Here’s the thing: According to new research, it’s not how focused you are that predicts whether you’ll keep meditating.
It’s how focused you believe you can get with practice.
In a recent study surveying 434 meditators, researchers looked at what predicts who ends up practicing the most over a lifetime.
One of the most significant—and changeable—factors?
long-term commitment to the practice.
Not how long you’ve meditated. Not how calm you are to begin with.
The belief that well-being can grow and change.
That emotional resilience isn’t fixed—it’s a skill you can build.
Even when it’s messy.
Even when it’s Day One, again.
Psychologists call it a growth mindset.
And the best part?
You don’t have to be born with it.
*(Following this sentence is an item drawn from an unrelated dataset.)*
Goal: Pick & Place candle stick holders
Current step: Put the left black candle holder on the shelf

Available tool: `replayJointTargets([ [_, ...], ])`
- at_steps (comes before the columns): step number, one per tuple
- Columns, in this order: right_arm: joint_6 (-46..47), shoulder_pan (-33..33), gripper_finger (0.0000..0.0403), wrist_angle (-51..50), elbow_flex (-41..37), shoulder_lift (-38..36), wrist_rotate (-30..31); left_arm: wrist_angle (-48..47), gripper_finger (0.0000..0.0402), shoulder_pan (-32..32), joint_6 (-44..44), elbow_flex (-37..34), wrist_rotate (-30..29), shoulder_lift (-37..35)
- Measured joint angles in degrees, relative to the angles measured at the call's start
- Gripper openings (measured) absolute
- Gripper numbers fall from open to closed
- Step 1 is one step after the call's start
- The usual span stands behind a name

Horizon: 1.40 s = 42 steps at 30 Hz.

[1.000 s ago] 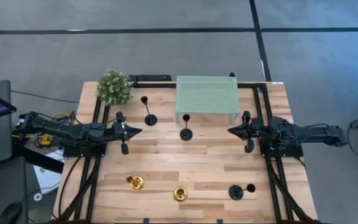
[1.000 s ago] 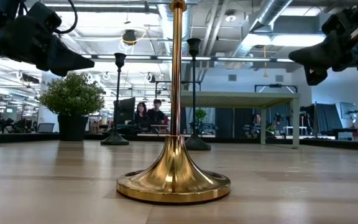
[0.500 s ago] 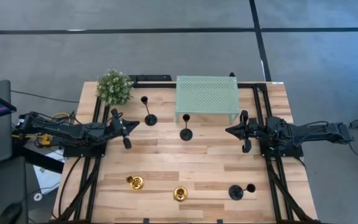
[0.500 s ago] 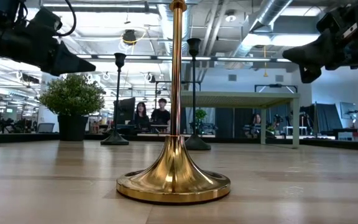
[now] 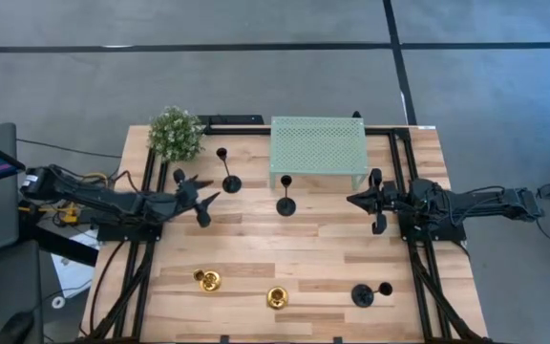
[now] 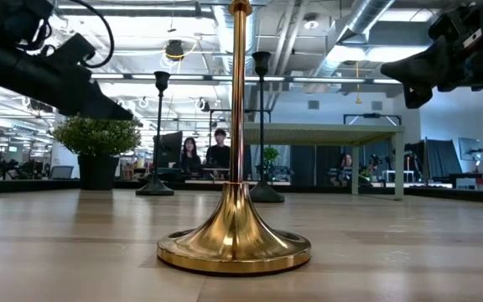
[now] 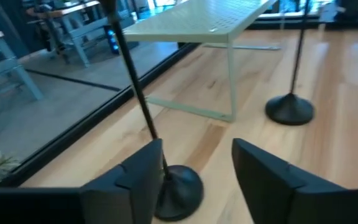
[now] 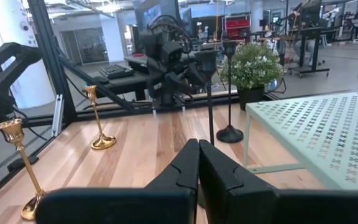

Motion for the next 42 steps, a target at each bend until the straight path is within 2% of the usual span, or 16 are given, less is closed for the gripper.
replayJointTargets([
  [8,0.0,0.0,0.0,2.2,0.0,0.0,0.0,6.4,0.0267,2.2,-1.2,0.0,-3.0,8.9],
  [13,0.0,0.0,0.0,2.1,0.0,0.0,0.0,11.9,0.0284,6.9,-3.2,0.0,-2.7,15.0],
  [19,0.0,0.0,0.0,2.2,0.0,0.0,0.0,17.7,0.0277,13.7,-7.3,0.0,6.2,21.8],
  [26,0.0,0.0,0.0,2.1,0.0,0.0,0.0,28.5,0.0255,19.0,-7.3,0.0,14.1,28.5],
  [35,0.0,0.0,0.0,3.1,0.0,-0.1,0.0,35.1,0.025,22.9,-7.2,0.0,15.2,34.9],
  [42,0.0,0.0,0.0,3.1,0.0,-0.1,0.0,41.6,0.0246,25.2,-7.2,0.0,19.4,40.2],
])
You can learn it.
And when you do, it doesn’t just help with meditation—
It’s been shown to support mental health for months to come.
So what is growth mindset, really?
Originally coined by Carol Dweck, a growth mindset is the belief that traits like intelligence, emotional regulation, or even your general well-being aren’t set in stone. They’re malleable. Trainable. Shapable. (Yes, even yours.)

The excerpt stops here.